### PROBLEM DESCRIPTION
Look through the material below. Return exactly the lines from the one with "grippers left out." through the one with "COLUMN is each", both included.
>>>>
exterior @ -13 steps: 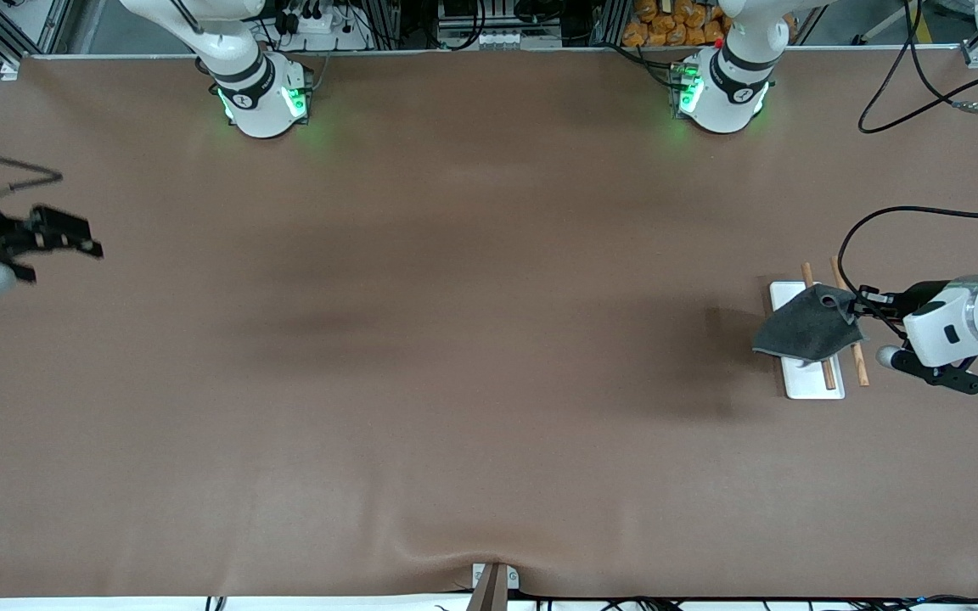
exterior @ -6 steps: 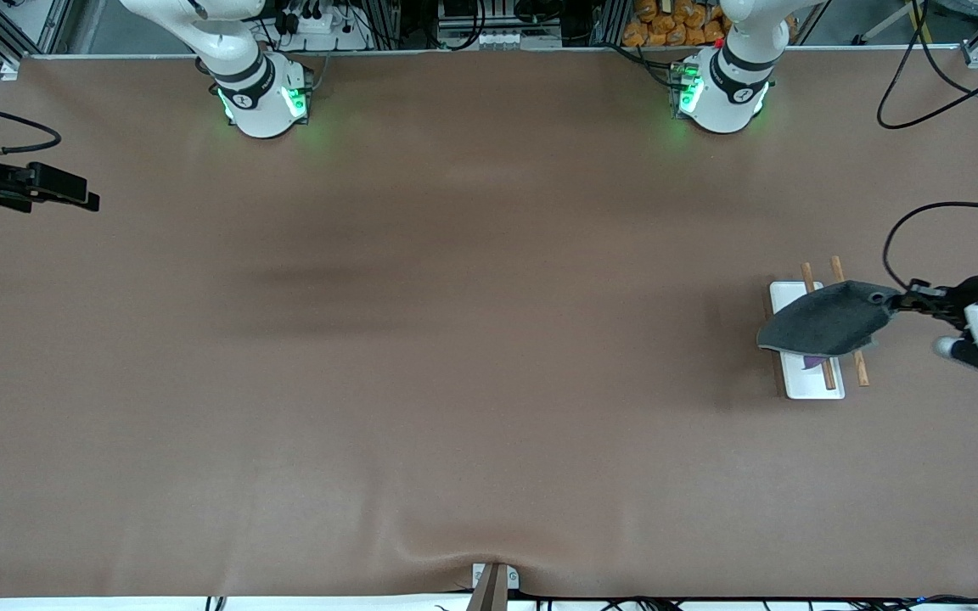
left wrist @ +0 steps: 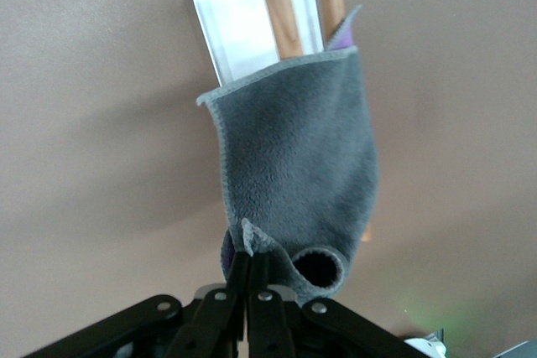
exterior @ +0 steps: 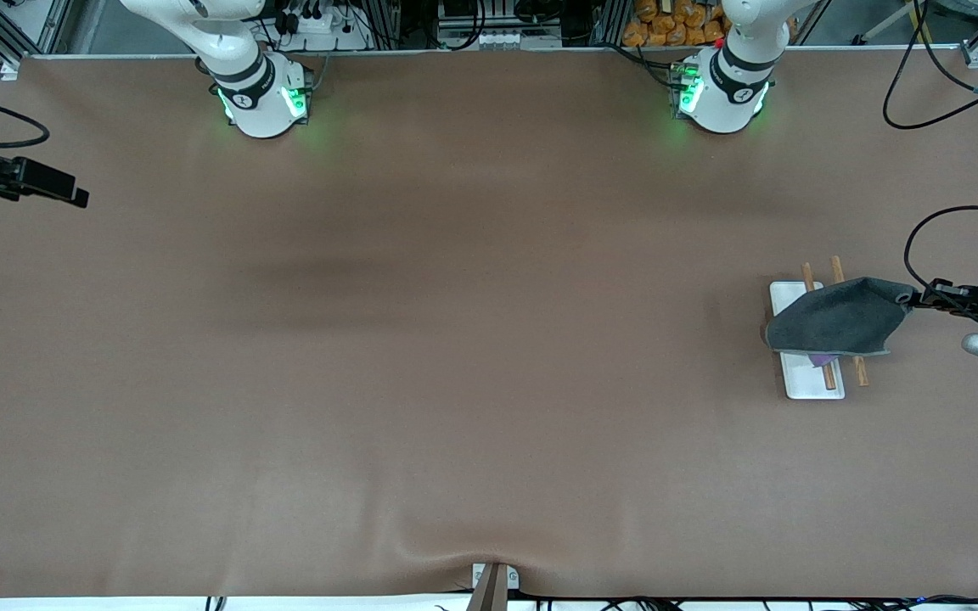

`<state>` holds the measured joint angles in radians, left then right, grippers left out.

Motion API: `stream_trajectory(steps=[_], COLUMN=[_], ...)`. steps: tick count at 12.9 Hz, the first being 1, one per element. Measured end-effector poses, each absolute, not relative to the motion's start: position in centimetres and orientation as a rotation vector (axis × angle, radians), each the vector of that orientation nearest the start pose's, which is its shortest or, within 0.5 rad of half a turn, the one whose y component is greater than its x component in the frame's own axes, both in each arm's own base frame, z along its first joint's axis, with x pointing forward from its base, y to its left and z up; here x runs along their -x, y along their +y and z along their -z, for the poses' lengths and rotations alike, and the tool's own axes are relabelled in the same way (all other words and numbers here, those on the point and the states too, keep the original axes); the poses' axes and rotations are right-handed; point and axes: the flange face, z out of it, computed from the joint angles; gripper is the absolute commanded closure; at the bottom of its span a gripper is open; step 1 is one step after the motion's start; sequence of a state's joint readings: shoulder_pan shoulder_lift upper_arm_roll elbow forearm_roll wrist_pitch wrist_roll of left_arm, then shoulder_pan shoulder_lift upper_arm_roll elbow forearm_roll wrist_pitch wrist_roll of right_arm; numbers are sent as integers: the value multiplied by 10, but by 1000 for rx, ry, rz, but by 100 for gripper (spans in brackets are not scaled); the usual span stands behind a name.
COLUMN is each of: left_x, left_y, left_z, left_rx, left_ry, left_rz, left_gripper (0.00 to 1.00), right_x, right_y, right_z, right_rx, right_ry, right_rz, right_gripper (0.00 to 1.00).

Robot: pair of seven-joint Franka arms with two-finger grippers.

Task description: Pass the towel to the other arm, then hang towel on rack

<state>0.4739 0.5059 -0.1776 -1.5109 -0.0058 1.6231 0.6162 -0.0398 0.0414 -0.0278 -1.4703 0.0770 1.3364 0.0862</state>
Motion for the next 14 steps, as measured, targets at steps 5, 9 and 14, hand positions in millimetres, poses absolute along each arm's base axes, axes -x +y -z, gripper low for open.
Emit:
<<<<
### PROBLEM SOLUTION
`<state>` holds the measured joint angles in radians, left then right, grippers left out.

Motion API: `stream_trajectory(steps=[_], COLUMN=[_], ...)`. steps: tick count at 12.9 Hz, the first being 1, one per element. Measured end-effector poses, each absolute, not relative to the motion's start: position in centimetres and orientation as a rotation vector (axis × angle, radians), each the vector of that orientation nearest the start pose's, which is its shortest or, within 0.5 rad of half a turn, the one whose y component is greater than its x component in the frame's own axes, both in each arm's own base frame, z along its first joint's axis, with x pointing forward from its base, y to its left and z up; here x runs along their -x, y along their +y and z along their -z, for the poses' lengths and rotations alike, and the tool's own axes are relabelled in the same way (all other words and numbers here, those on the point and the states too, keep the original axes); the poses' axes and rotations are right-handed; point and axes: the flange face, z out of it, computed from the joint angles; gripper is the absolute commanded closure; at the bottom of its span a gripper is open; step 1 is one step after the motion's start; sequence of a state's joint readings: shoulder_pan shoulder_lift upper_arm_roll elbow forearm_roll wrist_pitch wrist_roll of left_arm, then shoulder_pan shoulder_lift upper_arm_roll elbow forearm_roll wrist_pitch wrist_roll of right_arm; numbers are sent as integers: the value multiplied by 10, but by 1000 for rx, ry, rz, but by 100 for gripper (spans in brackets are not scaled); the usual span stands behind a name.
COLUMN is each of: left_x, left_y, left_z, left_rx, left_ry, left_rz, left_gripper (0.00 to 1.00), right_x, right_y, right_z, right_rx, right_ry, right_rz, right_gripper (0.00 to 1.00).

This exercise is now done.